▶ _Data_
::::::

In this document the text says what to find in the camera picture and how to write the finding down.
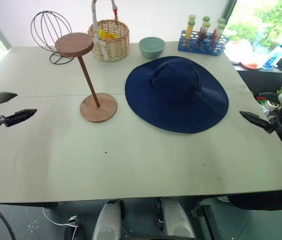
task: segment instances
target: hat brim
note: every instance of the hat brim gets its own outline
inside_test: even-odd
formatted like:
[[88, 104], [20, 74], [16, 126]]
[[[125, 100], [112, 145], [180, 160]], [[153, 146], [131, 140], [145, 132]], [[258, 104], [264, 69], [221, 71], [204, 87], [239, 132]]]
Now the hat brim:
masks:
[[161, 129], [193, 134], [211, 128], [226, 115], [229, 100], [222, 85], [199, 64], [194, 62], [202, 92], [195, 101], [173, 102], [155, 95], [150, 84], [153, 73], [174, 58], [182, 57], [162, 57], [136, 67], [125, 83], [128, 104], [140, 118]]

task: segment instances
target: test tube cap
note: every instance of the test tube cap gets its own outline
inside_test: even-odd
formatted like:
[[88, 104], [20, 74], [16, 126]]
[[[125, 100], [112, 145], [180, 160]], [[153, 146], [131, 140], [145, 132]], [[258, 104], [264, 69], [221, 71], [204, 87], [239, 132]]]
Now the test tube cap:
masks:
[[189, 15], [189, 20], [195, 20], [195, 19], [196, 19], [196, 15], [194, 14]]
[[187, 24], [188, 24], [189, 26], [194, 26], [194, 25], [195, 25], [195, 21], [194, 21], [194, 20], [189, 20], [189, 21], [187, 22]]
[[209, 28], [211, 26], [211, 23], [210, 22], [204, 22], [203, 23], [203, 27], [204, 28]]
[[217, 19], [217, 23], [218, 24], [224, 24], [226, 22], [226, 20], [224, 19], [224, 18], [219, 18], [219, 19]]
[[204, 17], [203, 17], [203, 21], [204, 21], [204, 22], [209, 22], [210, 19], [211, 19], [211, 18], [210, 18], [209, 16], [204, 16]]
[[224, 23], [220, 23], [218, 24], [217, 28], [220, 29], [220, 30], [224, 30], [226, 27], [226, 25]]

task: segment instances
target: hat crown
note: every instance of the hat crown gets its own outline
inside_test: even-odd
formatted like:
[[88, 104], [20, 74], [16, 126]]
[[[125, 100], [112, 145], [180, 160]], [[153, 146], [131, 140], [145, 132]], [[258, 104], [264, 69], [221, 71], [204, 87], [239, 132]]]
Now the hat crown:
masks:
[[150, 79], [156, 95], [173, 102], [192, 102], [201, 91], [199, 73], [192, 61], [175, 58], [159, 65]]

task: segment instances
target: round wooden base
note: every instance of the round wooden base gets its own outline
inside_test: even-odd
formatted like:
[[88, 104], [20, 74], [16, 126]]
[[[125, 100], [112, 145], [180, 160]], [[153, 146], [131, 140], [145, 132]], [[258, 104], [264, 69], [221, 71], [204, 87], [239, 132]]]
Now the round wooden base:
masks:
[[85, 120], [101, 123], [109, 120], [116, 113], [117, 102], [114, 97], [106, 93], [97, 93], [100, 107], [97, 107], [92, 95], [83, 100], [80, 113]]

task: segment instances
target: blue bottle
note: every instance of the blue bottle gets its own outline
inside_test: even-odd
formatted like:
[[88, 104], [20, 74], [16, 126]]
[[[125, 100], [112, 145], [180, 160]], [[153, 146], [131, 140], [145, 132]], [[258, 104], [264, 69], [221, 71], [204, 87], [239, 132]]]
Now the blue bottle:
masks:
[[282, 44], [274, 48], [274, 50], [270, 54], [269, 59], [264, 64], [263, 69], [265, 69], [266, 71], [270, 70], [273, 67], [275, 60], [280, 55], [282, 55]]

::::::

▶ _Your instructions_
From the first line to the last, copy the records above exactly and drop any pictures.

▶ _Result for this task_
In this document the text says what to find in the camera picture and how to write the finding down.
task: segment instances
target: hat brim
note: every instance of the hat brim gets its own outline
inside_test: even-odd
formatted like:
[[88, 104], [20, 74], [16, 126]]
[[[125, 100], [112, 145], [180, 160]], [[153, 146], [131, 140], [145, 132]], [[258, 104], [264, 69], [221, 71], [204, 87], [239, 132]]]
Now the hat brim:
masks:
[[161, 129], [193, 134], [211, 128], [226, 115], [229, 100], [222, 85], [199, 64], [194, 62], [202, 92], [195, 101], [173, 102], [155, 95], [150, 84], [153, 73], [174, 58], [182, 57], [162, 57], [136, 67], [125, 83], [128, 104], [140, 118]]

task: segment instances
target: test tube cap
note: every instance of the test tube cap gets its own outline
inside_test: even-odd
formatted like:
[[88, 104], [20, 74], [16, 126]]
[[[125, 100], [112, 145], [180, 160]], [[153, 146], [131, 140], [145, 132]], [[258, 104], [264, 69], [221, 71], [204, 87], [239, 132]]]
Now the test tube cap:
masks:
[[189, 15], [189, 20], [195, 20], [195, 19], [196, 19], [196, 15], [194, 14]]
[[187, 24], [188, 24], [189, 26], [194, 26], [194, 25], [195, 25], [195, 21], [194, 21], [194, 20], [189, 20], [189, 21], [187, 22]]
[[209, 28], [211, 26], [211, 23], [210, 22], [204, 22], [203, 23], [203, 27], [204, 28]]
[[217, 19], [217, 23], [218, 24], [224, 24], [226, 22], [226, 20], [224, 19], [224, 18], [219, 18], [219, 19]]
[[204, 17], [203, 17], [203, 21], [204, 21], [204, 22], [209, 22], [210, 19], [211, 19], [211, 18], [210, 18], [209, 16], [204, 16]]
[[224, 23], [220, 23], [218, 24], [217, 28], [220, 29], [220, 30], [224, 30], [226, 27], [226, 25]]

task: segment instances
target: hat crown
note: every instance of the hat crown gets its own outline
inside_test: even-odd
formatted like:
[[88, 104], [20, 74], [16, 126]]
[[[125, 100], [112, 145], [180, 160]], [[153, 146], [131, 140], [145, 132]], [[258, 104], [264, 69], [221, 71], [204, 87], [239, 132]]]
Now the hat crown:
masks:
[[150, 79], [156, 95], [173, 102], [192, 102], [201, 91], [199, 73], [192, 61], [175, 58], [159, 65]]

task: segment instances
target: round wooden base
note: every instance of the round wooden base gets its own outline
inside_test: even-odd
formatted like:
[[88, 104], [20, 74], [16, 126]]
[[[125, 100], [112, 145], [180, 160]], [[153, 146], [131, 140], [145, 132]], [[258, 104], [264, 69], [221, 71], [204, 87], [239, 132]]]
Now the round wooden base:
masks:
[[85, 120], [101, 123], [109, 120], [116, 113], [117, 102], [114, 97], [106, 93], [97, 93], [100, 107], [97, 107], [92, 95], [83, 100], [80, 113]]

task: segment instances
target: blue bottle
note: every instance of the blue bottle gets its own outline
inside_test: even-odd
formatted like:
[[88, 104], [20, 74], [16, 126]]
[[[125, 100], [112, 145], [180, 160]], [[153, 146], [131, 140], [145, 132]], [[258, 104], [264, 69], [221, 71], [204, 87], [239, 132]]]
Now the blue bottle:
masks:
[[282, 44], [274, 48], [274, 50], [270, 54], [269, 59], [264, 64], [263, 69], [265, 69], [266, 71], [270, 70], [273, 67], [275, 60], [280, 55], [282, 55]]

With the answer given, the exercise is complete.